Mother’s milk helps prevent myopia
Children who are breastfed are about fifty percent less likely to be short sighted, Singapore researchers said on Tuesday.
Docosahexaenoic acid or DHA, a substance found in breast milk, could be the main element that improves early visual development in babies, resulting in more ordered eyeball growth which then reduces the development or severity of myopia.
“We can recommend infant breastfeeding as a protective behavior that may be adopted by mothers to lower the probability of the development of myopia,” said Dr Saw Seang Mei of the National University of Singapore, who headed the research.
Myopia is the most common eye problem. It affects as much as 40 percent of the population in the United States and Europe but between 70 and 90 percent of some Asian populations such as Singapore, Japan and Hong Kong, according to the American Academy of Family Physicians.
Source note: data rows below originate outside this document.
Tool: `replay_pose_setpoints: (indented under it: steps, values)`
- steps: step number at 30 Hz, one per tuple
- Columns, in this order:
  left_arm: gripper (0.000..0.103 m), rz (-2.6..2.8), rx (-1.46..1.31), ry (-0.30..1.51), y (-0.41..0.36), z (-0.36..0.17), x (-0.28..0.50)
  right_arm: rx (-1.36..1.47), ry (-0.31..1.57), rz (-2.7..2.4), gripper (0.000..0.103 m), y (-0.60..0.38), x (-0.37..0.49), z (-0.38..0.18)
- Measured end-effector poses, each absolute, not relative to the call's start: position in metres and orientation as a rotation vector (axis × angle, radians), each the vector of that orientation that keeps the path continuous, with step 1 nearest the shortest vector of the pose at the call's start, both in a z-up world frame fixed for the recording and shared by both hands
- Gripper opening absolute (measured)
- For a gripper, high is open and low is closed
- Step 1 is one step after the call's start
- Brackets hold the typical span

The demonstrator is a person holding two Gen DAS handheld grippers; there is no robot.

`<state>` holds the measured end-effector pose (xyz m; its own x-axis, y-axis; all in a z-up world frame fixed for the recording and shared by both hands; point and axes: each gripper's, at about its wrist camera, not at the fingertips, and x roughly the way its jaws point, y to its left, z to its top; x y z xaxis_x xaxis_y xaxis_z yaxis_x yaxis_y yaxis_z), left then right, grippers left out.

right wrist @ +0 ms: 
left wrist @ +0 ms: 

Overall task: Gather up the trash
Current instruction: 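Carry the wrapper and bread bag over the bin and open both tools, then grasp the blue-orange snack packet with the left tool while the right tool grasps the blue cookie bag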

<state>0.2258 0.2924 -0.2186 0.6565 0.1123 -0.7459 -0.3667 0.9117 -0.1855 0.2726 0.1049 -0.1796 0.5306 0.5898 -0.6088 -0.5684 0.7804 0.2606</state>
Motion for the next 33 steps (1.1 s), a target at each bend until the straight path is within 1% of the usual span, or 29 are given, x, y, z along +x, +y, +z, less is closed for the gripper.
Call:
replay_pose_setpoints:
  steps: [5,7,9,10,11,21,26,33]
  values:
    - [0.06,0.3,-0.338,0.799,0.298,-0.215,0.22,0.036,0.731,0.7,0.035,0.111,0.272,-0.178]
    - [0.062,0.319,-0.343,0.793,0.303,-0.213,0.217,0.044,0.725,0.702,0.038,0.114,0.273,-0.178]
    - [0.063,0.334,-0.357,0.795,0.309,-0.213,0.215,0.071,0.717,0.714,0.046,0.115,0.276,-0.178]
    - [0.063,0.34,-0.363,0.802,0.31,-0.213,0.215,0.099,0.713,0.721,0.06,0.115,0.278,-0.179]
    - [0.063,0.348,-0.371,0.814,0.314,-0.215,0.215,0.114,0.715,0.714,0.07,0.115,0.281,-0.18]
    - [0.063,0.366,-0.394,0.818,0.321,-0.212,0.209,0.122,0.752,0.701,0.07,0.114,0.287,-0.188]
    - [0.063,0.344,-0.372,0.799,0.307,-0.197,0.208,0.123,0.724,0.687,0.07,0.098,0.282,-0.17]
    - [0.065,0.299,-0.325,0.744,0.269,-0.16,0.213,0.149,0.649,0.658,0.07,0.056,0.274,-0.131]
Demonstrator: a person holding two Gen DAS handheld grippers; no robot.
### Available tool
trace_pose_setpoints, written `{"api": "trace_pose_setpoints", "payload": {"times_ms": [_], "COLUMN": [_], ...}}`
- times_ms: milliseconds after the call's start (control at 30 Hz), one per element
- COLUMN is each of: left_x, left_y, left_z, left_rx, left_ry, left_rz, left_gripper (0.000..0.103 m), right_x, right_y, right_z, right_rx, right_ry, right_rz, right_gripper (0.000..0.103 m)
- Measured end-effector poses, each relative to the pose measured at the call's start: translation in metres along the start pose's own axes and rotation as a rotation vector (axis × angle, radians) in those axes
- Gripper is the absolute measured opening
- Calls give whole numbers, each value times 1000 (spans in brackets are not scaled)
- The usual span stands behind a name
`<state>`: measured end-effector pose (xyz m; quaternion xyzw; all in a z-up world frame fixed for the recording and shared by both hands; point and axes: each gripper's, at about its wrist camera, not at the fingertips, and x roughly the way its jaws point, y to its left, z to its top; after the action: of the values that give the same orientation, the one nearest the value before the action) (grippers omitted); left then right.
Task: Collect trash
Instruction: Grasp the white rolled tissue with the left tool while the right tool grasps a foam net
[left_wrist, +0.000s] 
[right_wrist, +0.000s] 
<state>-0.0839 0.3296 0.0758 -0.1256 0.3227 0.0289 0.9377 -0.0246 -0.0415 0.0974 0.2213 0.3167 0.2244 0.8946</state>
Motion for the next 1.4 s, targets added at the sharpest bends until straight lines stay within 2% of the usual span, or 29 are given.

Saw said the DHA is also important for the development of photoreceptor cells in the retina, which play a major role in whether children become short sighted.
Researchers studied 797 children aged between 10 to 12 years in Singapore as part of the survey. They were given medical tests and also had to answer a series of questions including the number of books they read per week.
The study, led by the Singapore Eye Research Institute, found that the risk of myopia in a child who was breastfed is 0.6 times that of child that was not, even after taking other factors into account.
While genetic variation was seen to be the culprit of myopia among children, soaring rates of the condition have led more researchers to believe it is the rise in watching television, playing computers games and reading that is to blame.